Monday, May 25, 2009

Memorial Day 2009

Main Street, as the center of town, is an important site for observing holidays. Memorial Day may be the best of them all. In Englewood, where I live, Palisades Avenue is cleared of parked cars. The War Monument at the west end of the street becomes the center for a ceremony honoring local veterans. The parade participants gather in their assigned spots.

An appropriately patriotic set of words are delivered. The Mayor has created a plaque to honor the Tuskegee Airmen, one whom lived in Englewood. Other elderly veterans are there. The names of those lost are read, and one of the veterans comments that these were his classmates in high school. It helps to remind us how personal this all is. A young man reads "In Flanders Field," and another reads Lincoln's "Gettysburg Address." Through it all, a few listeners are attentive, while the young people gossip. A microscopic sound system is partly to blame: what are they thinking, there city officials? Haven't they been to Central Park for a concert lately? The ceremony closes with a the Englewood Fire Department's bagpipe player doing "Amazing Grace." It is a long set of cliches, but it supposed to be. People in uniform from today's armed forces, and those in the costumes of earlier wars, remind us that this is Memorial Day: the "ultimate" sacrifice is death.

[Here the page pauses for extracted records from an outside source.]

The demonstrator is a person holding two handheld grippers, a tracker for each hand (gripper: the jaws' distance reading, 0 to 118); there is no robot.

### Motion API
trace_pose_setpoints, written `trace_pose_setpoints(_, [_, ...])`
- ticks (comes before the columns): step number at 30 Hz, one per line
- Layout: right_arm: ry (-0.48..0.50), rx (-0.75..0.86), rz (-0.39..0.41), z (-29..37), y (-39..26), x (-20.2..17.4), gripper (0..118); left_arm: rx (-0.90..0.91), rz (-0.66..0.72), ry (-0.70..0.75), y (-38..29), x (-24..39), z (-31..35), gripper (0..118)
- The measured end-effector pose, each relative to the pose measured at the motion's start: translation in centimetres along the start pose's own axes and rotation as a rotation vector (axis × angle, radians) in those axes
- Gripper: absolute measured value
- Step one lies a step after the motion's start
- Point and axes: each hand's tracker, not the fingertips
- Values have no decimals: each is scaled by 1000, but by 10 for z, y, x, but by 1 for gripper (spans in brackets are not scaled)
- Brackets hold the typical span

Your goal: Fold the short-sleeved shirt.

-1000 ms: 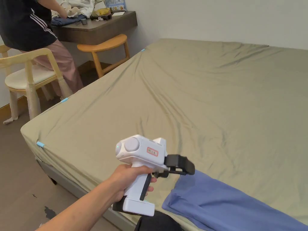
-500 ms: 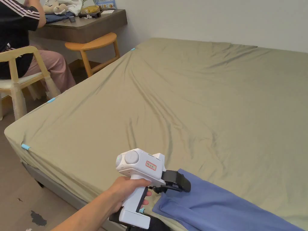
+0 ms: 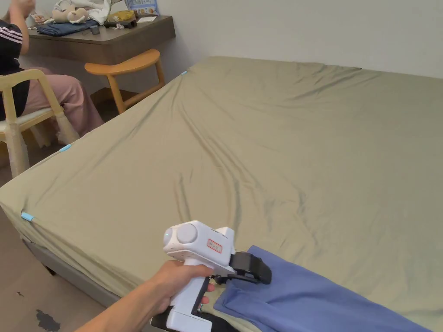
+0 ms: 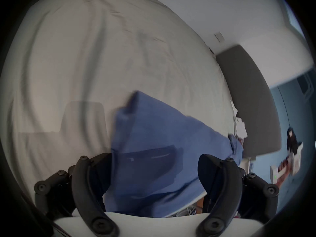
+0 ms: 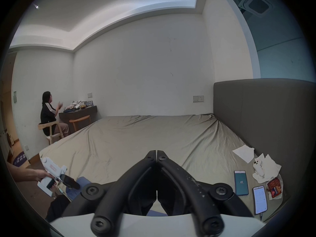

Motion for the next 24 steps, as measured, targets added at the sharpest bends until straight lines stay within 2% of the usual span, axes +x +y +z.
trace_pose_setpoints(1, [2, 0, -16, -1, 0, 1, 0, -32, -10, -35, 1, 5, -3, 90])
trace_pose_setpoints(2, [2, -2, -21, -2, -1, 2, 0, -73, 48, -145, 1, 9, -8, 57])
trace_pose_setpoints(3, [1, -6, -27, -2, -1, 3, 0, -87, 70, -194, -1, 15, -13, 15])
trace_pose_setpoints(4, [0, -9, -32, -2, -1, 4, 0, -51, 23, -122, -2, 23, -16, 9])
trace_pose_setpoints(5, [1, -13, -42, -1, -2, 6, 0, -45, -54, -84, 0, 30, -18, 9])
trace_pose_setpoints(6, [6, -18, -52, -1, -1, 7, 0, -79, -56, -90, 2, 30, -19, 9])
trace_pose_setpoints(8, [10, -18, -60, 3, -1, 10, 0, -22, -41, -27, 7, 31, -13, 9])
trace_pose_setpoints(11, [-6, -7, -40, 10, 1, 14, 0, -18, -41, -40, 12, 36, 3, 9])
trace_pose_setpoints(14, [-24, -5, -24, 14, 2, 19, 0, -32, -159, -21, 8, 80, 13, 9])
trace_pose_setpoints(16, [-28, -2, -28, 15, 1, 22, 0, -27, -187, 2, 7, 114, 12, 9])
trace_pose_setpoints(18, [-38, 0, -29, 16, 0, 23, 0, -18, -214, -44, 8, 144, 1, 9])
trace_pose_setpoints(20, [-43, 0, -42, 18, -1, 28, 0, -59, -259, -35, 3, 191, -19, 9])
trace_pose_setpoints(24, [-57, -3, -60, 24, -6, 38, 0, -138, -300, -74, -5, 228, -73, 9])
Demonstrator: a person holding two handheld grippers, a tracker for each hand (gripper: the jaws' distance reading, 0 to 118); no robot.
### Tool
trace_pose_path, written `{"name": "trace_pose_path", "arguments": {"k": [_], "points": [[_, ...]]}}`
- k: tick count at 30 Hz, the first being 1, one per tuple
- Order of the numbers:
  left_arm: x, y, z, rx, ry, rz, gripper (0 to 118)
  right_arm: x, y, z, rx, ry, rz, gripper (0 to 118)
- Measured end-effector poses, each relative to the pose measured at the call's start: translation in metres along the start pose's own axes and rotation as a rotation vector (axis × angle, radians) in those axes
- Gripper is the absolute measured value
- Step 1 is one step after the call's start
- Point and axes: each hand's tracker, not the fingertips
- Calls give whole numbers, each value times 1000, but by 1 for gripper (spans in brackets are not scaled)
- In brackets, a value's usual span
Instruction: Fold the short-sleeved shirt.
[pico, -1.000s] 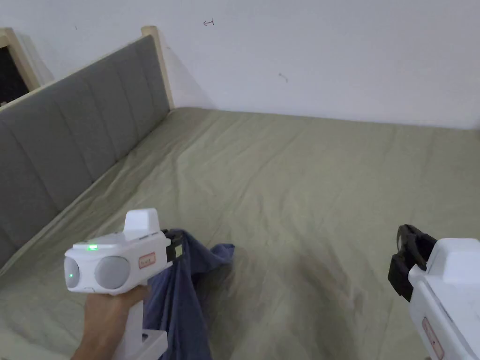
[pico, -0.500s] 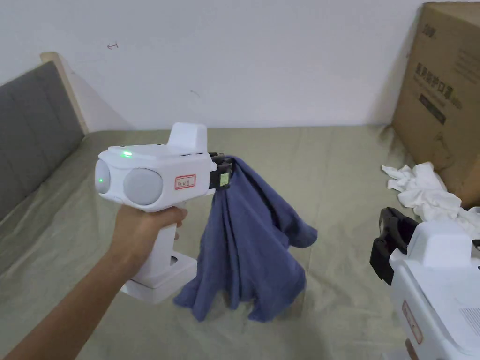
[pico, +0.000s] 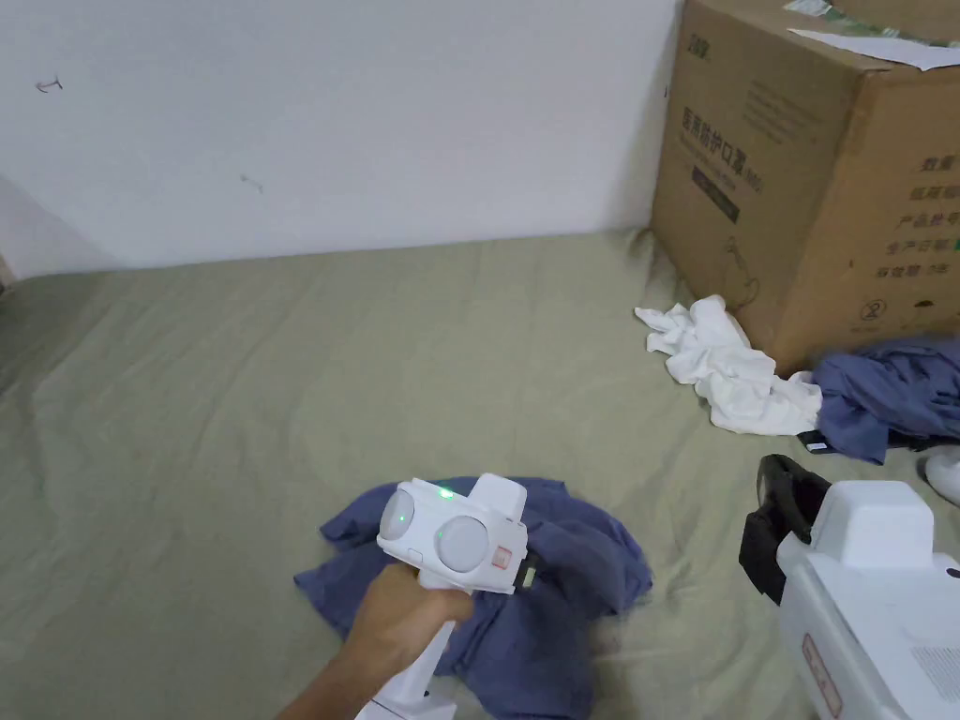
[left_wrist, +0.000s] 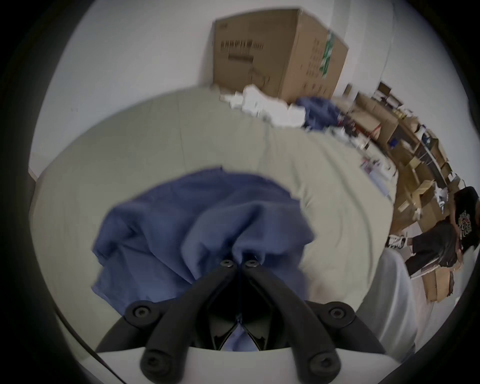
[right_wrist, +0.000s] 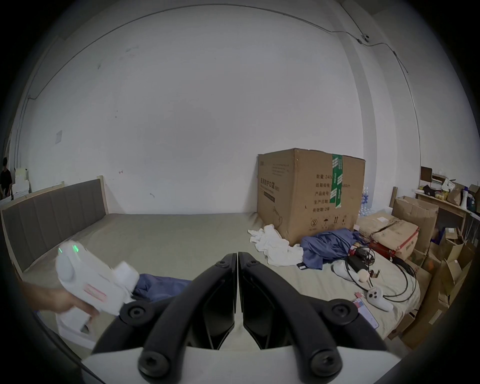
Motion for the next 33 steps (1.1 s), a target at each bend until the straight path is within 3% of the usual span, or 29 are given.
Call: {"name": "trace_pose_path", "arguments": {"k": [3, 6, 8, 10, 11, 12, 23, 29, 33], "points": [[1, -17, -35, -109, 45, 39, 0, 1, -6, -2, -21, 0, -3, 2], [2, -26, -36, -86, 38, 48, 2, 1, -7, -3, -32, 4, -1, 2], [-1, -24, -24, -23, 24, 93, 24, 1, -7, -4, -32, 6, 0, 2], [-2, -18, -2, 32, -27, 141, 80, 0, -4, -4, -26, 7, -2, 2], [-2, -16, 8, 61, -22, 154, 100, 0, -2, -4, -23, 8, -2, 2], [-1, -15, 23, 116, -7, 168, 112, 0, 0, -3, -17, 9, -3, 2], [-8, -10, 185, 696, 174, 159, 112, -9, 27, -1, 55, 24, -5, 2], [-25, -37, 221, 875, 373, 136, 109, -15, 39, 1, 91, 36, -3, 2], [-34, -56, 227, 931, 484, 118, 100, -19, 45, 1, 110, 43, 5, 2]]}}
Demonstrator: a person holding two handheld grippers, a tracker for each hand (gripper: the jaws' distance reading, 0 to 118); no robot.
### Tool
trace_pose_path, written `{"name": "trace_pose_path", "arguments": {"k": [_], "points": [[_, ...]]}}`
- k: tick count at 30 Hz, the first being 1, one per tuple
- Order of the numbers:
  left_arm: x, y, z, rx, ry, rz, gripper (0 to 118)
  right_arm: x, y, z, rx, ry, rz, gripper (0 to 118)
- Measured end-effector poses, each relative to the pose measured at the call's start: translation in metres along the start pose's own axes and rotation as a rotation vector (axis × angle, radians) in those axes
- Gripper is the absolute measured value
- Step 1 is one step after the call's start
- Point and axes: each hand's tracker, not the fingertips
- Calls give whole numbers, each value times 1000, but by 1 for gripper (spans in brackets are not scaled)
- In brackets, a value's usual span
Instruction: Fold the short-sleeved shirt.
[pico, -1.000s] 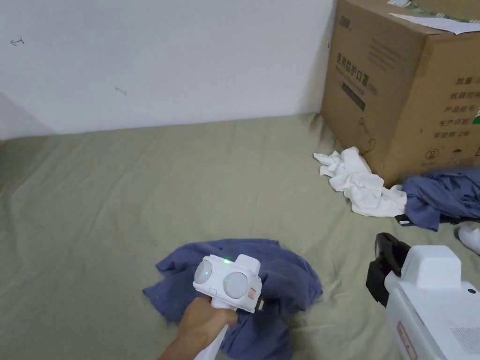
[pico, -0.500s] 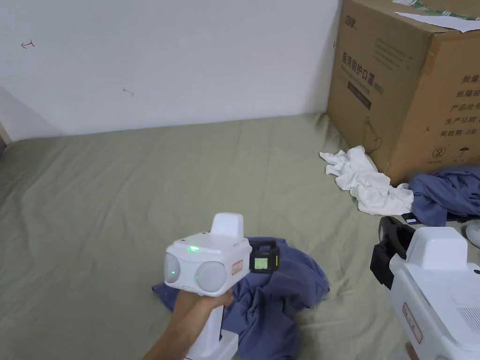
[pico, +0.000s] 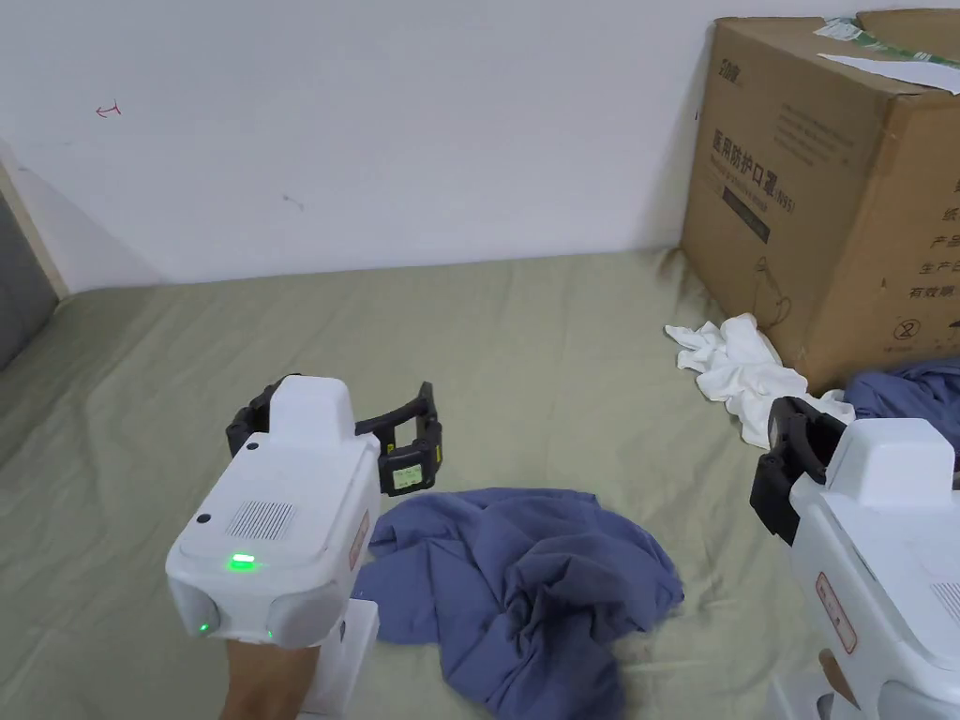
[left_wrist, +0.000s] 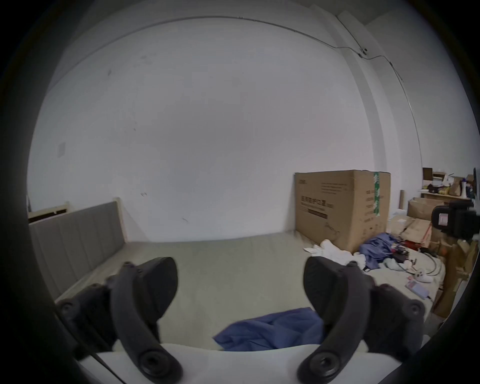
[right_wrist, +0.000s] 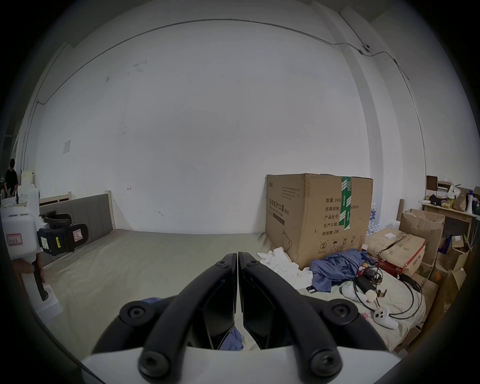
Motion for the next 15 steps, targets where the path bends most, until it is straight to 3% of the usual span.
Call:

The parade starts, and the sound is suddenly audible. The kids in drum corps know how to make some noise. The karate school wakes everyone up by breaking boards in mid air and performing spectacular tumbles. The Korean drum band is equally determined to get the crowds' attention, in their case attracting attention with sound and the most beautiful costumes. A group of young people in uniform march by. The 10-year-old boy I am standing next to says wistfully, "I'd like to be in the army."

"It's dangerous," I say.

"I'd like to do something for my country," he replies simply. On his return from the Army, he plans to help the President. "I saw President Obama and I'd like to protect him," he informs me. On another note, a steel drum band passes, playing "This land is your land."

Not that long a distance, not that many parts, but what a glimpse of America in this moment.